How Well Do You Know C#?

Although C# is considered to be a language that’s easy to learn and understand, the code written in it might behave unexpectedly sometimes, even for developers with years of experience and good knowledge of the language.

This article features several code snippets which fall into that category, and explains the reasons behind the surprising behavior.

C# Quiz

Are you keeping up with new developer technologies? Advance your IT career with our Free Developer magazines covering C#, Patterns, .NET Core, MVC, Azure, Angular, React, and more. Subscribe to the DotNetCurry (DNC) Magazine for FREE and download all previous, current and upcoming editions.

Null Value

We are all aware that null values can be dangerous, if not handled properly.

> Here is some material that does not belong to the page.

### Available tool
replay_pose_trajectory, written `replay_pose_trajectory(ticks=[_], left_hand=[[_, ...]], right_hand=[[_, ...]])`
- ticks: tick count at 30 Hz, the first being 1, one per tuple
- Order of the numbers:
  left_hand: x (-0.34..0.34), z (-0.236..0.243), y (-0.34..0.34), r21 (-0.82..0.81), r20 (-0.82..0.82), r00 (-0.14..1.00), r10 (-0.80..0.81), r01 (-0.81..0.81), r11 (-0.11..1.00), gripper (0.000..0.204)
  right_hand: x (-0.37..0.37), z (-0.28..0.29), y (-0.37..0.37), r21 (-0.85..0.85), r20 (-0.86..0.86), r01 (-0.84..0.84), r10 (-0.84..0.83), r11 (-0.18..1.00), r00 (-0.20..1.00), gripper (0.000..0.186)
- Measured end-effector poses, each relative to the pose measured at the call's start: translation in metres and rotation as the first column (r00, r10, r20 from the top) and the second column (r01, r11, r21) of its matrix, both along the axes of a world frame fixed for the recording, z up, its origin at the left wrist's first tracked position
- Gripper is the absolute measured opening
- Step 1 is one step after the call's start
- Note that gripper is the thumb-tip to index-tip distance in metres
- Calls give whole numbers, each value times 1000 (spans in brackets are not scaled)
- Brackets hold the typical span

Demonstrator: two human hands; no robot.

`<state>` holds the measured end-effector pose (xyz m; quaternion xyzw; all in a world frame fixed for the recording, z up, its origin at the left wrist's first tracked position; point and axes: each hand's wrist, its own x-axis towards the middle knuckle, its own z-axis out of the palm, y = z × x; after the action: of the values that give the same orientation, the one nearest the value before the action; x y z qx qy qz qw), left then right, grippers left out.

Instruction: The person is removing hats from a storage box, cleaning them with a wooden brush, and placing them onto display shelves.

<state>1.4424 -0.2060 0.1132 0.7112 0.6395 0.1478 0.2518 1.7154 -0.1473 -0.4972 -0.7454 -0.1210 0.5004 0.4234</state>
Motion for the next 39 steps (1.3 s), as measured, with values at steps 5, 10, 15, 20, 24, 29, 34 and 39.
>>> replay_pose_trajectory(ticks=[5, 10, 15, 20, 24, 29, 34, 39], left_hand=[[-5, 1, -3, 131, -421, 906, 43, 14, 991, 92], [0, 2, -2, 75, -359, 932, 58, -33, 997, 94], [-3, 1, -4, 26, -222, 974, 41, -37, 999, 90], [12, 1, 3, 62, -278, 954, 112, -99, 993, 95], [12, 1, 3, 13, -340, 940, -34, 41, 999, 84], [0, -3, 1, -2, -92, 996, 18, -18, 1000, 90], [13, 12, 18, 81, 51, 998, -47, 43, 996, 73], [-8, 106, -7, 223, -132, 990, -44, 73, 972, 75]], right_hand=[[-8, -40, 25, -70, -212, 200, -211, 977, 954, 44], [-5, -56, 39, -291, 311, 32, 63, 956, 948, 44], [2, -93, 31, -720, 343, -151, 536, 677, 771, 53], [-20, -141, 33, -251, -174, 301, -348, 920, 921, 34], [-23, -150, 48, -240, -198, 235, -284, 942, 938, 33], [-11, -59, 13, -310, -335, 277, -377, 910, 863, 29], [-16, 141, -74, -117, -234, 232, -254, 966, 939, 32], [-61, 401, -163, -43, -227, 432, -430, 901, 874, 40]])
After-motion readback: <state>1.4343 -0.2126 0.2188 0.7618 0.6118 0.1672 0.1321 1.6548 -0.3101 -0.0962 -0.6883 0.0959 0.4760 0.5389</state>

Dereferencing a null-valued variable (i.e. calling a method on it or accessing one of its properties) will result in a NullReferenceException, as demonstrated with the following sample code:

object nullValue = null;
bool areNullValuesEqual = nullValue.Equals(null);

To be on the safer side, we should always make sure that reference type values are not null before dereferencing them. Failing to do so could result in an unhandled exception in a specific edge case. Although such a mistake occasionally happens to everyone, we could hardly call it unexpected behavior.

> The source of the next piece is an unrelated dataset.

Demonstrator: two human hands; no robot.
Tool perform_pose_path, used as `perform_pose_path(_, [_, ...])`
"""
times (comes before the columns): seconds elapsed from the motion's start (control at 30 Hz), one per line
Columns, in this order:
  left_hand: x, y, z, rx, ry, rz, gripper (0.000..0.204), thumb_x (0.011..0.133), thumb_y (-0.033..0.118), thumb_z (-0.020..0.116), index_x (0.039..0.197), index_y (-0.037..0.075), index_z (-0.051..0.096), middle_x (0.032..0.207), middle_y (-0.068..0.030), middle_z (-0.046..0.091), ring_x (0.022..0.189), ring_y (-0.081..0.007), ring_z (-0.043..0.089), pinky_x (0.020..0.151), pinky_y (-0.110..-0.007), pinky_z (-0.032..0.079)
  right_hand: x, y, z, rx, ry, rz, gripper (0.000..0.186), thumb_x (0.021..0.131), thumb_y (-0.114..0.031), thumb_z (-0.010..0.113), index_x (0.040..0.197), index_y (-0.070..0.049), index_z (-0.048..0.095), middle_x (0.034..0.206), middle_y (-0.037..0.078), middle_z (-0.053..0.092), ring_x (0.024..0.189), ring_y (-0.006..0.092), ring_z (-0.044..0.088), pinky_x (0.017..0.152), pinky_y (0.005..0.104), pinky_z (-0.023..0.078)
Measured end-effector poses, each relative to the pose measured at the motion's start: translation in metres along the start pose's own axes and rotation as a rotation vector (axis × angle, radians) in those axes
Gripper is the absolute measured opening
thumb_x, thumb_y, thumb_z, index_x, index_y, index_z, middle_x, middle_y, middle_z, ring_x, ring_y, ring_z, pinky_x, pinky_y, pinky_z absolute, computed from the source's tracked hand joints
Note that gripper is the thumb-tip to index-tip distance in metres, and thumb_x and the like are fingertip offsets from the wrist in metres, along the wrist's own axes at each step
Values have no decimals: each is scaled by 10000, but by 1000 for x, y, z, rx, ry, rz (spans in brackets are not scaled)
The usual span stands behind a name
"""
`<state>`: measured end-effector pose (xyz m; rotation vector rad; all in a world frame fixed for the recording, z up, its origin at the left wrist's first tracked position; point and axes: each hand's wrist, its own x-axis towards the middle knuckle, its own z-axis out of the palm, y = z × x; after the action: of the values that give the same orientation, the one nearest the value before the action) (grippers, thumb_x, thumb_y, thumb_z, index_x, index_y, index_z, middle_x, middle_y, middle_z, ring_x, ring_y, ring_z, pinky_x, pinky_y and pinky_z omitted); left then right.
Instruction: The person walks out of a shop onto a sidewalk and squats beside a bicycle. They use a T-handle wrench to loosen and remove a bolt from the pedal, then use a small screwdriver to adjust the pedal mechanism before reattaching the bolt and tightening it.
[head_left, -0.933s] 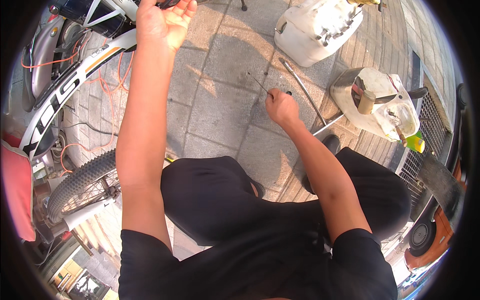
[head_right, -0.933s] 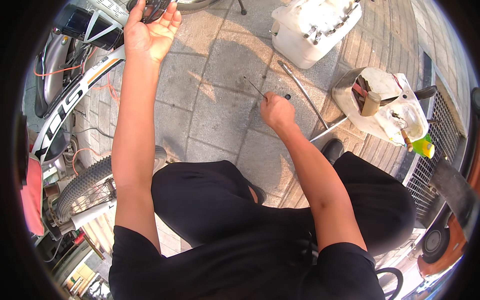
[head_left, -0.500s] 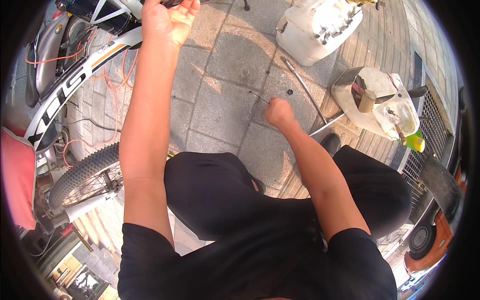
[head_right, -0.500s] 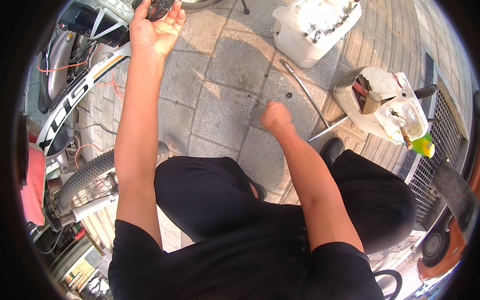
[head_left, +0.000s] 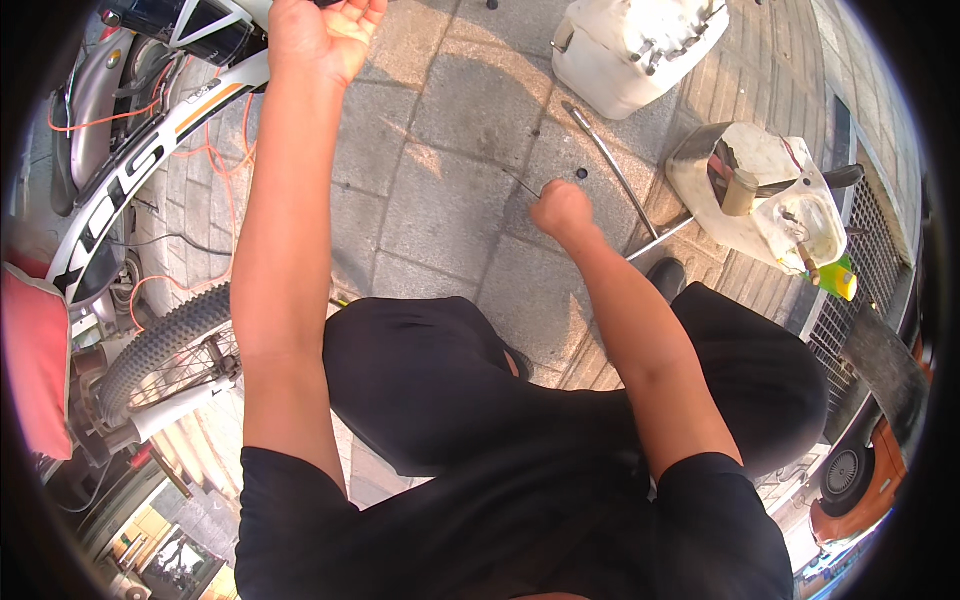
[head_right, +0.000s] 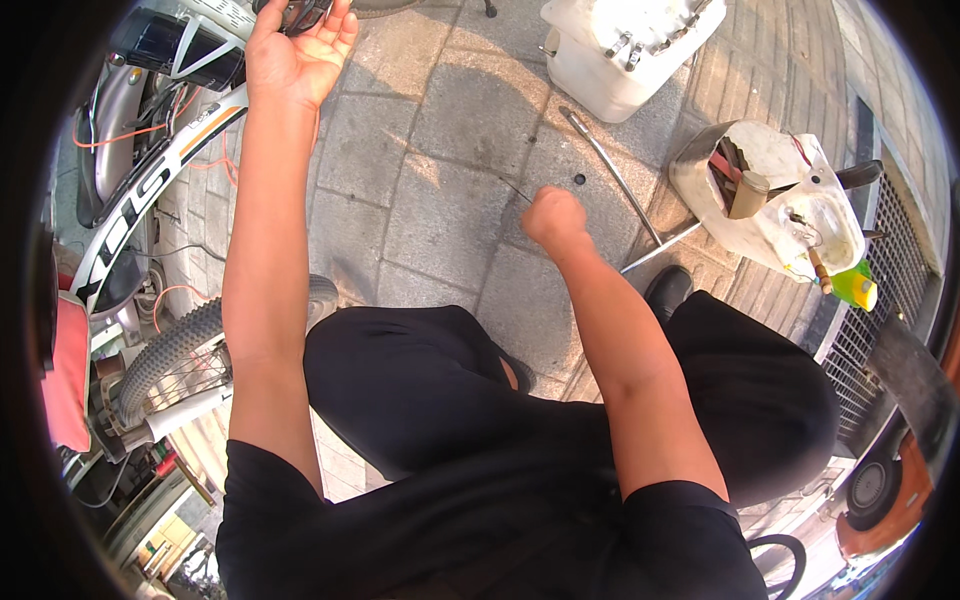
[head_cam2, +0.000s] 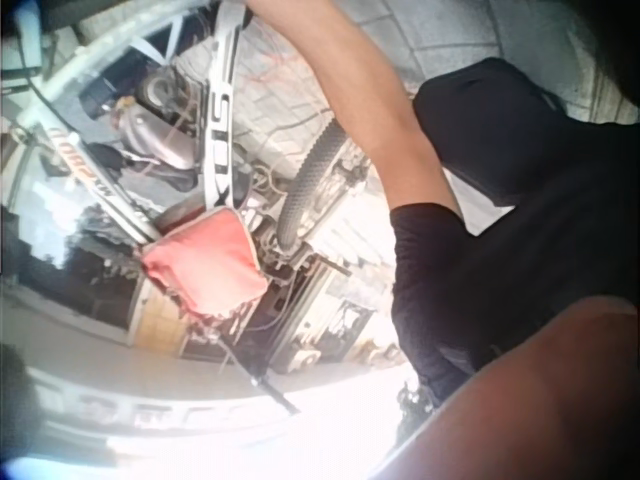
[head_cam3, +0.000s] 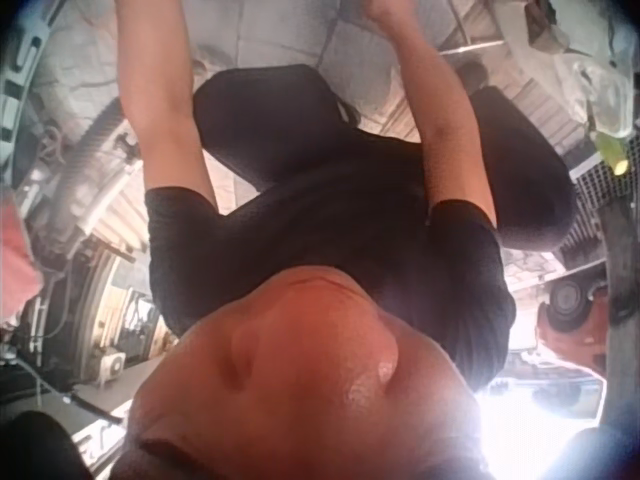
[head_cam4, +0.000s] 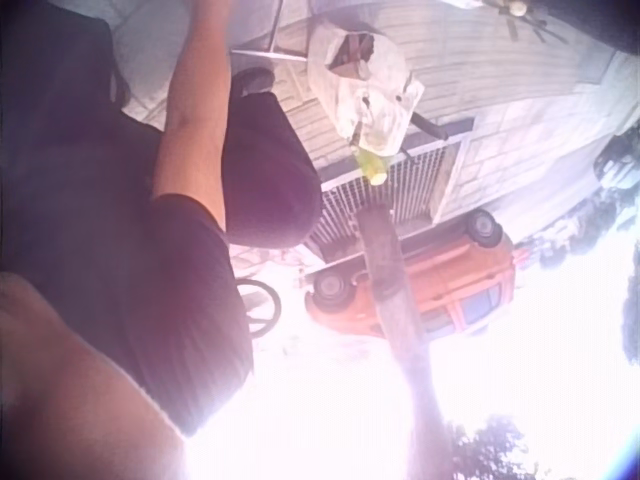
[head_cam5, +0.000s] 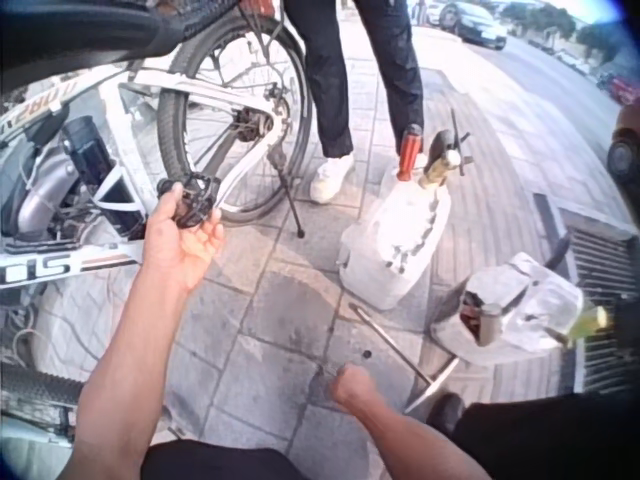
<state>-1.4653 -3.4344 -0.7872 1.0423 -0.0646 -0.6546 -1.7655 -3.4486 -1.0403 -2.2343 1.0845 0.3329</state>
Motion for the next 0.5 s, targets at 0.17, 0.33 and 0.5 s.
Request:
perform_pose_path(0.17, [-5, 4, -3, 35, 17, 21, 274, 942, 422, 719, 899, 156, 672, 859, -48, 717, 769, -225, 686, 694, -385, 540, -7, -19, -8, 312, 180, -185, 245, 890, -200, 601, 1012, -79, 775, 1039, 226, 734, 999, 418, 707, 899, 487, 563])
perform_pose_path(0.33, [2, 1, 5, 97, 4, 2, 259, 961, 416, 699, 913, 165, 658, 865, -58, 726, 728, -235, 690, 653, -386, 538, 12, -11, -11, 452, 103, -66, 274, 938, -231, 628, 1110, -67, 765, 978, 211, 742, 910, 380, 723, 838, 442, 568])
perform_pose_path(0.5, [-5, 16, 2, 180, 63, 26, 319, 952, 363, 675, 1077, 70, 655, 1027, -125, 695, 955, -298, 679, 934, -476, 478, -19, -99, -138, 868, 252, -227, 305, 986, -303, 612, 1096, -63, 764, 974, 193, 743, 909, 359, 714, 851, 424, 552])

What about the following code?

string nullString = (string)null;
bool isStringType = nullString is string;

What will be the value of isStringType? Will the value of a variable that is explicitly typed as string always be typed as string at runtime as well?

The correct answer is No.

A null value has no type at runtime.

In a way, this also affects reflection. Of course, you can’t call GetType() on a null value because a NullReferenceException would get thrown:

object nullValue = null;
Type nullType = nullValue.GetType();

Let’s look at nullable value types then:

int intValue = 5;
Nullable<int> nullableIntValue = 5;
bool areTypesEqual = intValue.GetType() == nullableIntValue.GetType();

Is it possible to distinguish between a nullable and a non-nullable value type using reflection?

The answer is No.

The same type will be returned for both variables in the above code: System.Int32. This does not mean that reflection has no representation for Nullable<T>, though.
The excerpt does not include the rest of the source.